Users Access a DFS Root Replica On a Remote Site
Even if you've already taken steps to make terminal server clients use the correct DFS share (as Microsoft article Q274411 describes), you might still find that people are using a DFS root replica on a remote site. See Microsoft article Q282071 to learn how to use DFSUTIL to reset site preferences.

Configure RRAS DoD to Interoperate with Third-Party Unnumbered Connections
When you use Dial-on-Demand (DoD) in RRAS to connect to a terminal server, the terminal server might supply an IP address on the same subnet as the LAN that the RRAS server is connected to, making clients on the local LAN and the remote side of RRAS server fall within the same IP network. See Microsoft article Q226322 to learn how to configure RRAS to use "unnumbered connections" so you won't have to subnet the range of IP addresses your ISP gives you.

Terminal Server Profile Path Changes to Windows NT Profile
After you install a TSE terminal server on a domain where the PDC is running File and Printer Sharing for NetWare, the terminal server profile path in User Manager might appear to change to NT Profile. According to Microsoft article Q226480, the profile path changes because of a problem in User Manager for Domains; you can ignore it.

Win2K Hotfixes Repackaged to Verify Previous Fixes
Installing the preliminary (pre-May 16) version of any of the Win2K hotfixes listed in Microsoft article Q299549 might cause you to lose the real fixes included in the service pack. See the article for a list of the affected hotfixes and a fuller explanation of the problem.

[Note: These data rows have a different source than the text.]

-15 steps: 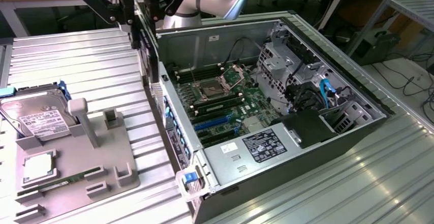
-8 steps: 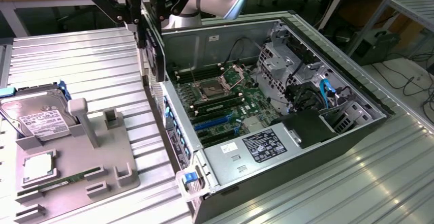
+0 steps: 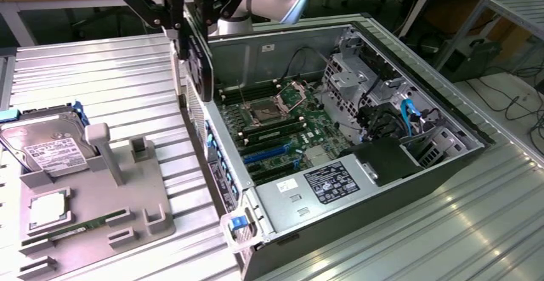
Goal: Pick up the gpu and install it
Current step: 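Pick up the gpu and move the gpu toward the slot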
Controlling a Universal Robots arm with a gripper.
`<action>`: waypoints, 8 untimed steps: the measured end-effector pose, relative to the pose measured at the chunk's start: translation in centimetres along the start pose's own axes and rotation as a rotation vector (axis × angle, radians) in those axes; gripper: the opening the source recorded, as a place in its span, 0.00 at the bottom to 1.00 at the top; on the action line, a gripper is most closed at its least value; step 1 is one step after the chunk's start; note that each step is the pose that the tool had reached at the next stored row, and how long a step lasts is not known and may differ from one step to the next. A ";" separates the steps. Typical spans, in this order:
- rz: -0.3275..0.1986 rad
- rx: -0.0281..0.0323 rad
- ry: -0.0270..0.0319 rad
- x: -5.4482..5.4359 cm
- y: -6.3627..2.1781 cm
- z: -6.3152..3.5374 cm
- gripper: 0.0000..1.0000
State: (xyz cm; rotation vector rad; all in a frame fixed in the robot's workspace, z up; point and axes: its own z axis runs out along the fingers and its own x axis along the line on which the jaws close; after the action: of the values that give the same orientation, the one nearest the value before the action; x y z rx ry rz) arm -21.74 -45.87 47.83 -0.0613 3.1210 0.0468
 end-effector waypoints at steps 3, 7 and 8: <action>0.000 0.0000 0.0000 -0.3 -0.01 0.01 0.27; 0.000 -0.0001 0.0000 -0.5 -0.02 0.01 0.27; 0.000 0.0000 0.0000 -0.6 -0.02 0.01 0.27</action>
State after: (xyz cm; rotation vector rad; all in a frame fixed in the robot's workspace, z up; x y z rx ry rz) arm -21.17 -45.87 47.83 -0.0612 3.1210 0.0469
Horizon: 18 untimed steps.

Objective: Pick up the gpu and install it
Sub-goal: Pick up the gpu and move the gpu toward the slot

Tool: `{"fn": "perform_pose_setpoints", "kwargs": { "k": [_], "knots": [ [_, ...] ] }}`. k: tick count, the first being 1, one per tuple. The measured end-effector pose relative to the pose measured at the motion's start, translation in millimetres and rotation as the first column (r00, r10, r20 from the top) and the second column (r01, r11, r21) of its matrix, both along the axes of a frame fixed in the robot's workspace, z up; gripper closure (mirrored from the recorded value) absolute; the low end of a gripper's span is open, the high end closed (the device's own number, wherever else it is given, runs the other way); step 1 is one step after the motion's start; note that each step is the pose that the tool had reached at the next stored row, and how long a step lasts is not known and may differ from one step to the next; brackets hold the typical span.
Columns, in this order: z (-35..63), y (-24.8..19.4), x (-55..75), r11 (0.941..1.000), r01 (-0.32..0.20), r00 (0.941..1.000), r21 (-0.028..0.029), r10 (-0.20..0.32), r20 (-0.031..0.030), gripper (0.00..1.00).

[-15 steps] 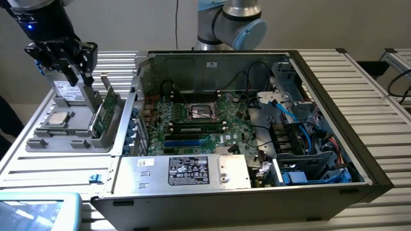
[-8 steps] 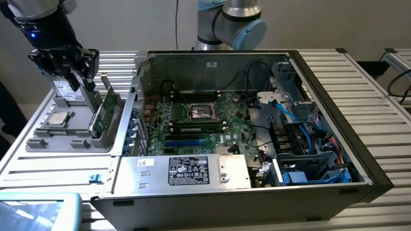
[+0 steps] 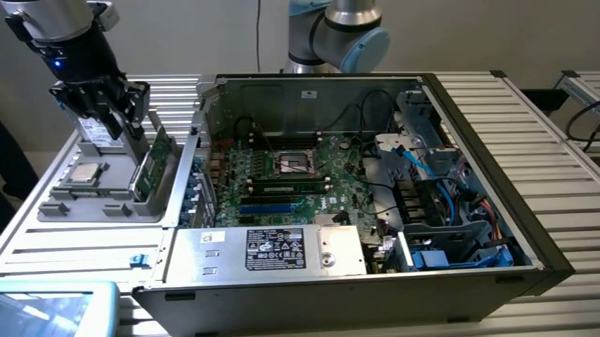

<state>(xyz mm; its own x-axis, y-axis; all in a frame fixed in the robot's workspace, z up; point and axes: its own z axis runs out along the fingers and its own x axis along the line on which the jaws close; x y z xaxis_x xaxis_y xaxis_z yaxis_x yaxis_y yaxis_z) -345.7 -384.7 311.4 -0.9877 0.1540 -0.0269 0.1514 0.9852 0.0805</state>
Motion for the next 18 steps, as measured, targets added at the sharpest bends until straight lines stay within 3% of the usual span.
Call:
{"fn": "perform_pose_setpoints", "kwargs": {
  "k": [6, 9, 16, 18],
  "knots": [
    [-10.9, -4.6, 0.0, 1.0, 0.0, 1.0, 0.0062, 0.0, -0.0001, 0.56],
    [-16.5, -5.0, 0.0, 1.0, -0.002, 1.0, 0.0065, 0.002, 0.0, 0.56],
    [-27.8, -4.8, 0.3, 0.9993, -0.036, 0.9993, 0.0001, 0.036, 0.0007, 0.56],
    [-29.7, -4.8, 0.2, 0.9986, -0.052, 0.9986, -0.0002, 0.052, 0.0059, 0.56]
  ]
}}
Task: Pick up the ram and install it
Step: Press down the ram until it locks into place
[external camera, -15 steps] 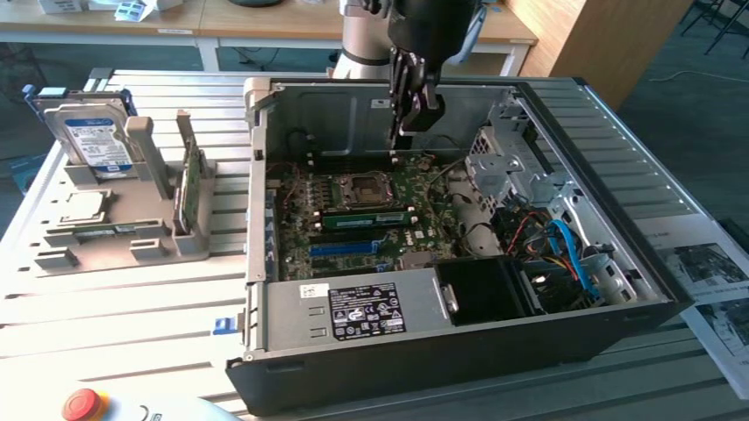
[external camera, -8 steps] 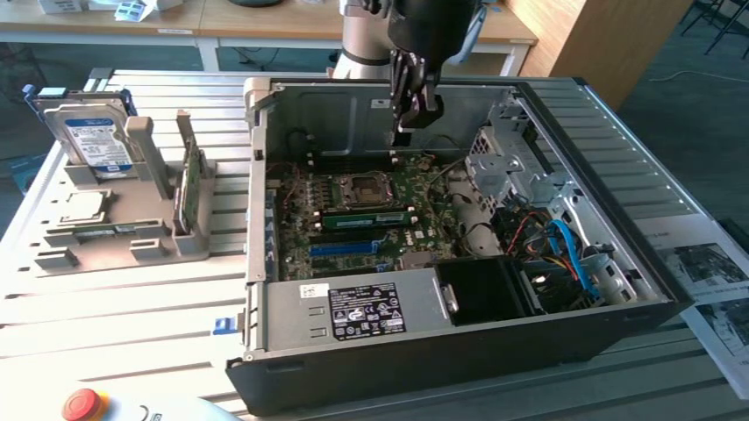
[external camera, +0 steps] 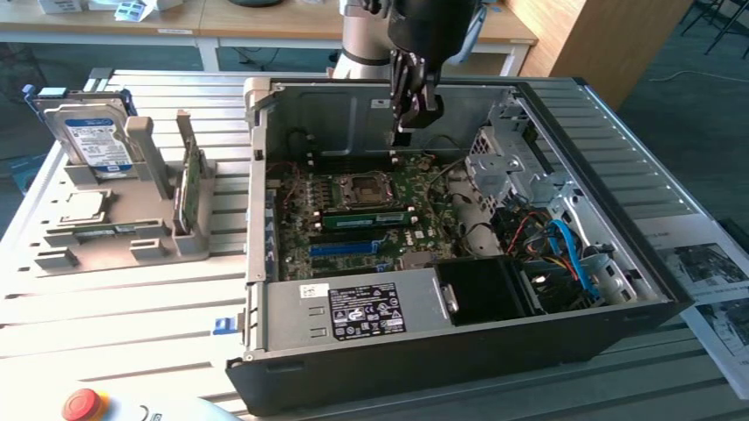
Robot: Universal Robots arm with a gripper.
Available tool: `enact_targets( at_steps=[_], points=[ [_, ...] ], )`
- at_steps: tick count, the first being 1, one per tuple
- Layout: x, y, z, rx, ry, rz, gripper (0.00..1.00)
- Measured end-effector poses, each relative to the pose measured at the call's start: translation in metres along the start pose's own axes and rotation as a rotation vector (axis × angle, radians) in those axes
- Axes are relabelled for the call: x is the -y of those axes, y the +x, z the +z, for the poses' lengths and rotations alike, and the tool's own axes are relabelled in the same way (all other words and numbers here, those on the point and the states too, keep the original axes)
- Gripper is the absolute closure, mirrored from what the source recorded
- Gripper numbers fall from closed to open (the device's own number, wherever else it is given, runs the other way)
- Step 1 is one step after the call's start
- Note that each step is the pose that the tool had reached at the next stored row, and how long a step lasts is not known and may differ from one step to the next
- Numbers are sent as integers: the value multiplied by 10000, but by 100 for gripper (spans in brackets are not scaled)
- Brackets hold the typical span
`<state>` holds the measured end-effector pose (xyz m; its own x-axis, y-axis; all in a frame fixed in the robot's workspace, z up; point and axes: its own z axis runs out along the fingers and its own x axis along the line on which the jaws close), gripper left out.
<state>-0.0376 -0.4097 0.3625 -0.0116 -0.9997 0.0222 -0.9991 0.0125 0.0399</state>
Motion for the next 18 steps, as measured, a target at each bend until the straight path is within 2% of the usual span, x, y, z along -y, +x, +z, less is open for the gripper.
enact_targets(
  at_steps=[3, 5, 8, 13, 18],
  points=[
    [-1, 0, 1, 1, 16, 1, 90],
    [-3, -2, 0, 1, 95, 3, 90],
    [-6, -3, 0, -4, 176, 3, 90],
    [2, -3, -1, -6, 176, 4, 90],
    [61, -4, -1, -6, 161, 2, 90]
  ],
)
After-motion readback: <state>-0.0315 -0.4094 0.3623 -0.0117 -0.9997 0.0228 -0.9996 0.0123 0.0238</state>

Access Violation Occurs in Termsrv.exe on Win2K Server with Citrix MetaFrame 1.8
According to Microsoft article Q297940, an access violation might occur in termsrv.exe on a Terminal Services server running Citrix MetaFrame version 1.8. As a result, users can't create a connection to the terminal server computer. An error might tell you that the instruction at 0x77f82460 referenced memory at 0x003f2801 and that the system couldn't write the memory. To resolve this issue, contact Citrix to obtain MetaFrame 1.8 SP2 for Win2K. See the article for more background information.

Terminal Server Clients Can't Install Mail Certificates
When you attempt to install mail certificates from TSE clients, you might not be able to complete the installation process. The client terminal session might not display the final dialog box that prompts you to confirm the installation; instead, the system might display the dialog box on the server console (session 0). According to Microsoft article Q290605, this error is a known issue with TSE SP6; the only fix at this time is to install the certificates from the console.

Error Message Stop 0XA Occurs When Using NetWare Client Version 4.7
When you use a TSE server running Novell NetWare client version 4.7, you might get this error: STOP 0x0000000A (0x00000063, 0x0000001c, 0x00000000, 0x8011B868). According to Microsoft article Q281381, this error can occur if you use version 4.7. Either uninstall the client or get a new version of the client from Novell.